Project Ocean: Google to Digitize Stanford's Public Domain Holdings

From The Importance of and LISNews comes this note about Project Ocean, a collaborative project between Standford and Google to put millions of texts online. Information about the project was revealed in this recent NYT article:

The company has also been pushing hard to find new sources of information to index, beyond material that is already stored in a digital form. In December, it began an experiment with book publishers to index parts of books, reviews and other bibliographic information for Web surfers.

And Google has embarked on an ambitious secret effort known as Project Ocean, according to a person involved with the operation. With the cooperation of Stanford University, the company now plans to digitize the entire collection of the vast Stanford Library published before 1923, which is no longer limited by copyright restrictions. The project could add millions of digitized books that would be available exclusively via Google.
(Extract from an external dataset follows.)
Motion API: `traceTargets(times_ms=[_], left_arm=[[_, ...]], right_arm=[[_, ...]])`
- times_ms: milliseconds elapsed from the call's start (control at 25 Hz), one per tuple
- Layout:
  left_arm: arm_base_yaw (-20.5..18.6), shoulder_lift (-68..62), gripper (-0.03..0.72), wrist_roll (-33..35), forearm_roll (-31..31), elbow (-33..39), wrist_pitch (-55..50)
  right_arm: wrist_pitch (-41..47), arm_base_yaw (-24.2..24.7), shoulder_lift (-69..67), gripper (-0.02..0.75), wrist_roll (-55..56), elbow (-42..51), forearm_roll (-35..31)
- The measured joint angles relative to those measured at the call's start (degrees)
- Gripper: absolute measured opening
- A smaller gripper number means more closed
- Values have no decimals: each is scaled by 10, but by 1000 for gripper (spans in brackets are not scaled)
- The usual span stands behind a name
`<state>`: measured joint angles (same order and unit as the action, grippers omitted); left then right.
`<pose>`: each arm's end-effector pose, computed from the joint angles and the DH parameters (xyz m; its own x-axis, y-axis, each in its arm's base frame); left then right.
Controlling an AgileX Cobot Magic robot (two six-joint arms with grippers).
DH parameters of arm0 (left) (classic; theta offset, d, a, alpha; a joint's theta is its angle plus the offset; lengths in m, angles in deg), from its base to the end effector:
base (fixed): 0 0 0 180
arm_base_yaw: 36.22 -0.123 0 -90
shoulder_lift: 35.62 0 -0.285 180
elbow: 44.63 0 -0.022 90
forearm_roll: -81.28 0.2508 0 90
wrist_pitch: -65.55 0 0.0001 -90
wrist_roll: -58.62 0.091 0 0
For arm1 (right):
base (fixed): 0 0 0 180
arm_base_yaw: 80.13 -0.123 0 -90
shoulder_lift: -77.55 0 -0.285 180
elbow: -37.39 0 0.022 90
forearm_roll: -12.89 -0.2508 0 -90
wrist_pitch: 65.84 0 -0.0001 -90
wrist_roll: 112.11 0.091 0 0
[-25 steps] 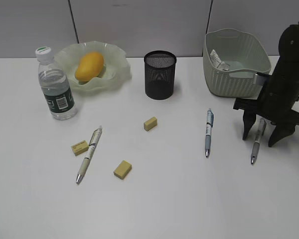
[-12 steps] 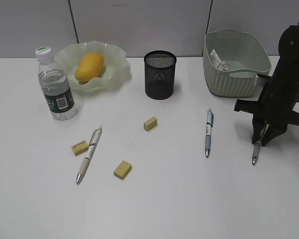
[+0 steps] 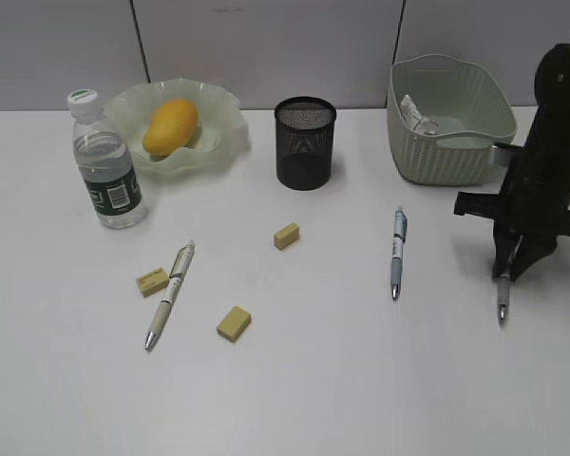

This does seem like good news in terms of making texts available, but I do have a moment of pause over the the "available exclusively via Google" part. While I'm sure for the short term there is some legal mumbo jumbo about making the collection freely available, what happens when Google goes public and has to feed the stock market beast? The New York Times article is from the business section and it's clear Google sees this as a buisness move. While there's nothing wrong with business I think we've all seen what a traditional buisness model can do to academcis and publishing--just look at what Elsevier has done over the past couple of years. The Importance of post that Charlie links to raises this very same point--see the post .

I'm also wondering how this fits with earlier plans by Stanford to digitize its collection. The LISNews thread has a blurb from an earlier NYT article about this.

I did a very quick Google search on this and didn't find a Project Ocean website so I'm a bit curious about thier openness.

Certainly, very true. But if we are to assume by the LISNews thread that they are digitizing these public domain texts by just scanning them in, then I think I'm less concerned than you are because I'm happy to see that they are working with making elements of the public domain more accessible--whether pay-for-use or not. I would assume it would be unreasonable to assume they are producing annotated editions which can be copyrighted.

So because the texts are public domain, there are different market forces than are at work with what Elsevier is doing. If access to the texts is too expensive, then someone could see about reproducing the important texts and making them available at reduced or no cost. And as a scholar, if you wanted to use/reproduce a large portion of the text in your work, copyright does not prohibit you from doing so. Compare this to getting permission from a publisher for working with a copyrighted text.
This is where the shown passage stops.